Task goal: Isolate every line in the data with the string "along" and copy it.

Recorded data:

Start of Block

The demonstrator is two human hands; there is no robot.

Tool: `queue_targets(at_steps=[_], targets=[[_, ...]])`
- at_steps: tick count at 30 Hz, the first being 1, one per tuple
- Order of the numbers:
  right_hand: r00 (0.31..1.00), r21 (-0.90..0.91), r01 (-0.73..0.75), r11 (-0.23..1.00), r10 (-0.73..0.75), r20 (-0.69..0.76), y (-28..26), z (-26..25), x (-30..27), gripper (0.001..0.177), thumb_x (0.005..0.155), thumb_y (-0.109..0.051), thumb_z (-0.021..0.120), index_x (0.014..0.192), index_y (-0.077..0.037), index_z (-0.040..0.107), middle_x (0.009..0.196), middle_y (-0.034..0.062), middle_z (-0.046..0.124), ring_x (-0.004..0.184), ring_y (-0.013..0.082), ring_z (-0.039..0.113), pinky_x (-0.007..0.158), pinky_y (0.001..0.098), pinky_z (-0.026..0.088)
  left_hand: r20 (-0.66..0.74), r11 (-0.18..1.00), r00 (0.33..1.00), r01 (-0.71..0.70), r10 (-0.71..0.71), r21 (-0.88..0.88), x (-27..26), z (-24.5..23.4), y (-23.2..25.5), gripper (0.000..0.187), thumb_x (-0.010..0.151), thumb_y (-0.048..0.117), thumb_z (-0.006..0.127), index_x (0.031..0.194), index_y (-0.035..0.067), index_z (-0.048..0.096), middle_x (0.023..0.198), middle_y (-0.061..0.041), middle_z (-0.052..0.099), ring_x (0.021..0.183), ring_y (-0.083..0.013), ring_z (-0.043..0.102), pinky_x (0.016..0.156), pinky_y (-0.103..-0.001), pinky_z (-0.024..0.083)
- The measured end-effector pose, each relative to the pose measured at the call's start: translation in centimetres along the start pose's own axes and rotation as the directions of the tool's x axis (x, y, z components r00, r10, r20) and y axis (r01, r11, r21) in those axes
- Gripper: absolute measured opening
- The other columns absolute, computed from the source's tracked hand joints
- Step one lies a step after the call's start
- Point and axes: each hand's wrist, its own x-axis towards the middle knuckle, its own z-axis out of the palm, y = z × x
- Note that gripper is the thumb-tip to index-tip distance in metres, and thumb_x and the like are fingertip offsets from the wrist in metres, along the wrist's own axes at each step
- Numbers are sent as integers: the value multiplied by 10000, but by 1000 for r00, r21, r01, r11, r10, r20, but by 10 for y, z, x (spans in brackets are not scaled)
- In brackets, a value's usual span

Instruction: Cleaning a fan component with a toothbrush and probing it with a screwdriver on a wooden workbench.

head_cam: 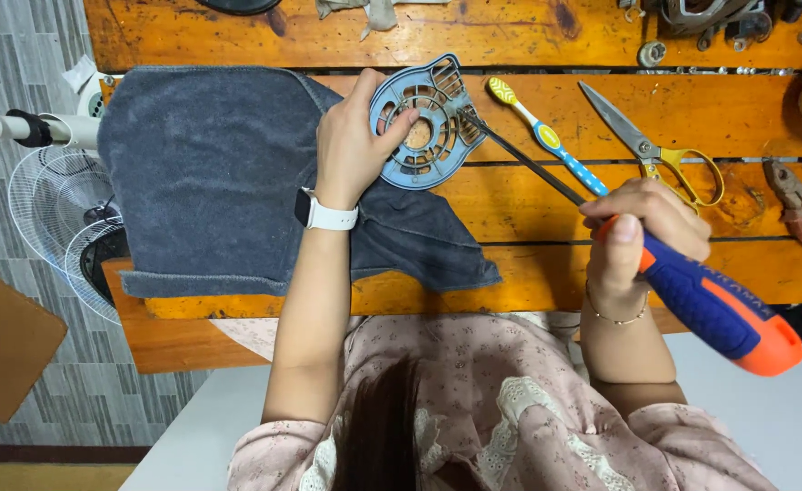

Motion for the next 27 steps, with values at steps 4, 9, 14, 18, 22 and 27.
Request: queue_targets(at_steps=[4,9,14,18,22,27], targets=[[985,14,-92,996,89,148,-8,5,4,361,1034,-238,543,895,81,638,733,149,559,646,226,511,670,328,380,3,999,999,-34,34,5,-1,1,-1,352,1008,417,684,1125,121,535,698,-10,592,562,-238,596,514,-384,418],[900,-76,-26,997,57,433,21,23,6,236,1034,-210,690,1083,16,736,991,153,737,804,234,657,759,323,491,4,999,1000,-30,30,26,-2,3,-3,353,1011,431,687,1109,130,530,672,1,570,536,-216,578,484,-366,401],[924,-124,58,991,-6,383,34,45,-13,225,1078,-37,580,870,34,626,819,150,663,711,283,631,675,376,453,-22,1000,1000,-16,16,11,-2,4,-6,375,1020,458,663,1084,121,511,640,-16,500,505,-218,508,477,-364,347],[903,-173,87,981,-4,429,37,41,-24,245,1095,-97,559,894,17,640,841,128,658,726,275,640,681,360,488,-50,998,997,-64,62,-22,-3,-1,0,351,1021,441,669,1052,126,518,653,2,509,519,-197,527,473,-354,358],[963,-218,111,970,-50,265,68,44,-31,198,1036,-102,638,843,-58,647,740,147,655,665,373,673,597,423,522,2,998,999,50,-50,-37,0,-10,16,387,950,447,743,1079,126,571,784,-259,676,832,-542,684,724,-622,512],[981,-152,64,986,-35,191,47,46,-25,207,1024,-130,597,828,-92,652,722,85,666,636,316,686,586,360,552,45,992,991,127,-127,-7,3,2,5,431,920,502,750,1072,135,582,779,-277,675,846,-547,681,744,-623,510]])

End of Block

Output below:
- The measured end-effector pose, each relative to the pose measured at the call's start: translation in centimetres along the start pose's own axes and rotation as the directions of the tool's x axis (x, y, z components r00, r10, r20) and y axis (r01, r11, r21) in those axes
- Note that gripper is the thumb-tip to index-tip distance in metres, and thumb_x and the like are fingertip offsets from the wrist in metres, along the wrist's own axes at each step

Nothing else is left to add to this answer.